Prompt —
The material below holds a span beginning at the line with "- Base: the" and ending at the line with "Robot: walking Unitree". Quote that span exactly, both ends included, and only that span.

[Information — start]

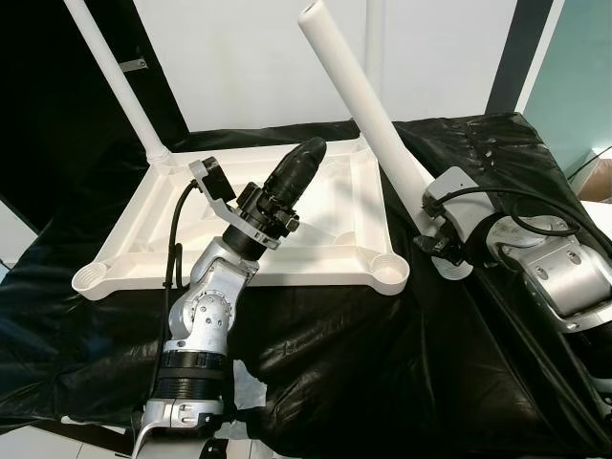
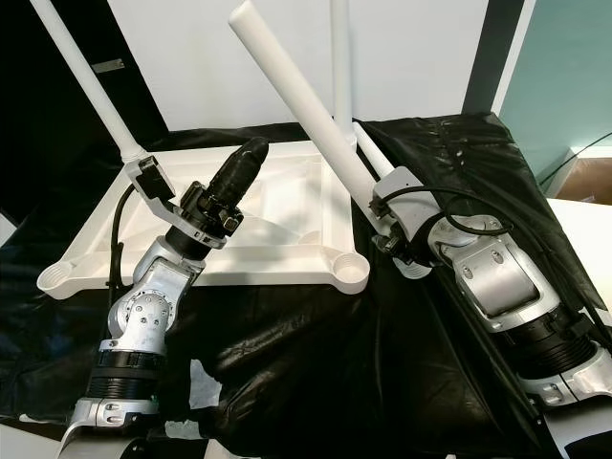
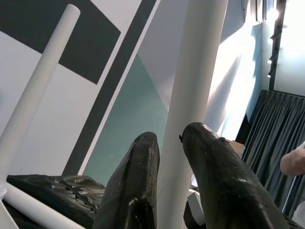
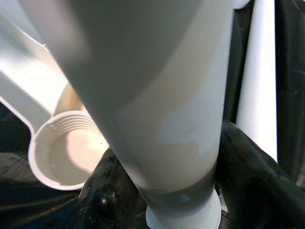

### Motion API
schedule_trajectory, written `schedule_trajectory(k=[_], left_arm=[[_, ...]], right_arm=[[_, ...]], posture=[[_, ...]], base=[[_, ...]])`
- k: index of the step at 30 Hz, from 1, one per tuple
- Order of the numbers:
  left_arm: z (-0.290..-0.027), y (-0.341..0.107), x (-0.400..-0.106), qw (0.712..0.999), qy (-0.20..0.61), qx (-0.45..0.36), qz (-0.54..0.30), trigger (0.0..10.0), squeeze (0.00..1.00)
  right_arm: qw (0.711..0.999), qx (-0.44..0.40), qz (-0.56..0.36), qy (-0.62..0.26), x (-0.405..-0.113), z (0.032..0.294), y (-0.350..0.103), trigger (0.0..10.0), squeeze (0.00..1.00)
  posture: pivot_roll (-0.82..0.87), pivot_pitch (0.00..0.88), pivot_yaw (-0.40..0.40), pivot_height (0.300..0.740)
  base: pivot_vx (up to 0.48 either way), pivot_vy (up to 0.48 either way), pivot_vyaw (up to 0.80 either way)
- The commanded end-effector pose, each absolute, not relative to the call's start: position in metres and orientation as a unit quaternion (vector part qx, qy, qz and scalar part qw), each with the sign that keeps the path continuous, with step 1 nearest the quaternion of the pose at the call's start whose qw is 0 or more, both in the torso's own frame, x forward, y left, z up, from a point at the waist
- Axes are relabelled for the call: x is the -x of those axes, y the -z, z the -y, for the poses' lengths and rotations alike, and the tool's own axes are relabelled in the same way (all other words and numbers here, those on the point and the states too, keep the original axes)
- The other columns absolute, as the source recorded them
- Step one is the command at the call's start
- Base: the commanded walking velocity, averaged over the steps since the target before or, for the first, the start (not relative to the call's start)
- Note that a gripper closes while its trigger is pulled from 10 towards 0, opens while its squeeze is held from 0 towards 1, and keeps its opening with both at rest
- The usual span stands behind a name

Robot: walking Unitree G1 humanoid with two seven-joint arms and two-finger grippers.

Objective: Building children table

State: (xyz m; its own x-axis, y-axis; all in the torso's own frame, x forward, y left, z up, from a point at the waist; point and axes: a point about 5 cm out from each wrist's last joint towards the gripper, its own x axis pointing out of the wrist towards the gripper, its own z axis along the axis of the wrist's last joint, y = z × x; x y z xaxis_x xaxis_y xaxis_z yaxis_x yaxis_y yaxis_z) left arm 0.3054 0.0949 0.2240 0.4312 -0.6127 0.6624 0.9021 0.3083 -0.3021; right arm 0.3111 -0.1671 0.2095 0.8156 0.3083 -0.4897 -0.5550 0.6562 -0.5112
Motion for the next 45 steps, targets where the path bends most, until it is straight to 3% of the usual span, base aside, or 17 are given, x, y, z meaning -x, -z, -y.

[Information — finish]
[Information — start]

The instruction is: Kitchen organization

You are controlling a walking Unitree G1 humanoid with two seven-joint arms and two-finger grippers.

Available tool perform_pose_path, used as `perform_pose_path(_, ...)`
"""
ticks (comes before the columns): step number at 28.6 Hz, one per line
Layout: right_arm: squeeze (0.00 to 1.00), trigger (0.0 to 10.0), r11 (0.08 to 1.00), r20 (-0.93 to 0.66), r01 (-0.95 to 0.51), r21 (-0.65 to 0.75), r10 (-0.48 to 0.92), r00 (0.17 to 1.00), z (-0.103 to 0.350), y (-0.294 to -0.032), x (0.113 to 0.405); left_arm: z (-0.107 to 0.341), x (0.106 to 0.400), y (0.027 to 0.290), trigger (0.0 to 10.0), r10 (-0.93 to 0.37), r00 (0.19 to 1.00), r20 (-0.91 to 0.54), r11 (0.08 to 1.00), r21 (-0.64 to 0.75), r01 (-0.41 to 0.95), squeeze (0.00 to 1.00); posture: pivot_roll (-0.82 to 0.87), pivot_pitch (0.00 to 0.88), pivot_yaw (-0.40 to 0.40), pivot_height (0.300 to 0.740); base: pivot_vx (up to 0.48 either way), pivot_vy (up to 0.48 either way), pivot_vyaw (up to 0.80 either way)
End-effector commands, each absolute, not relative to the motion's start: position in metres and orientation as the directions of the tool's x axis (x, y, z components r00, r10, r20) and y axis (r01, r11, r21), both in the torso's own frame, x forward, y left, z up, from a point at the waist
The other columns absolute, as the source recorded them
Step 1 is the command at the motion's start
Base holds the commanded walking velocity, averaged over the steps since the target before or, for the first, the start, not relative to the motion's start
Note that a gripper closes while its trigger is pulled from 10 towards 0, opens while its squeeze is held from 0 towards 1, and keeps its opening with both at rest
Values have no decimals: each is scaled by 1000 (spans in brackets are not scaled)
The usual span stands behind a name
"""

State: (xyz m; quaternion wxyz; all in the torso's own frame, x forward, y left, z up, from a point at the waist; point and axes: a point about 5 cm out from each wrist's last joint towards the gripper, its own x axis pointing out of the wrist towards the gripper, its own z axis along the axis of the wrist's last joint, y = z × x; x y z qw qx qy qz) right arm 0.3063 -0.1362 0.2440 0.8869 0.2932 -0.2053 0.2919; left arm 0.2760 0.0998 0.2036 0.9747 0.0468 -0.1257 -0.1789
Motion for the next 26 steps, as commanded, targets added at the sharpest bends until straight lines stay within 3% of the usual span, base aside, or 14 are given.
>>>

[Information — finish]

Answer space —
- Base: the commanded walking velocity, averaged over the steps since the target before or, for the first, the start (not relative to the call's start)
- Note that a gripper closes while its trigger is pulled from 10 towards 0, opens while its squeeze is held from 0 towards 1, and keeps its opening with both at rest
- The usual span stands behind a name

Robot: walking Unitree G1 humanoid with two seven-joint arms and two-finger grippers.

That's the answer, with nothing more to add.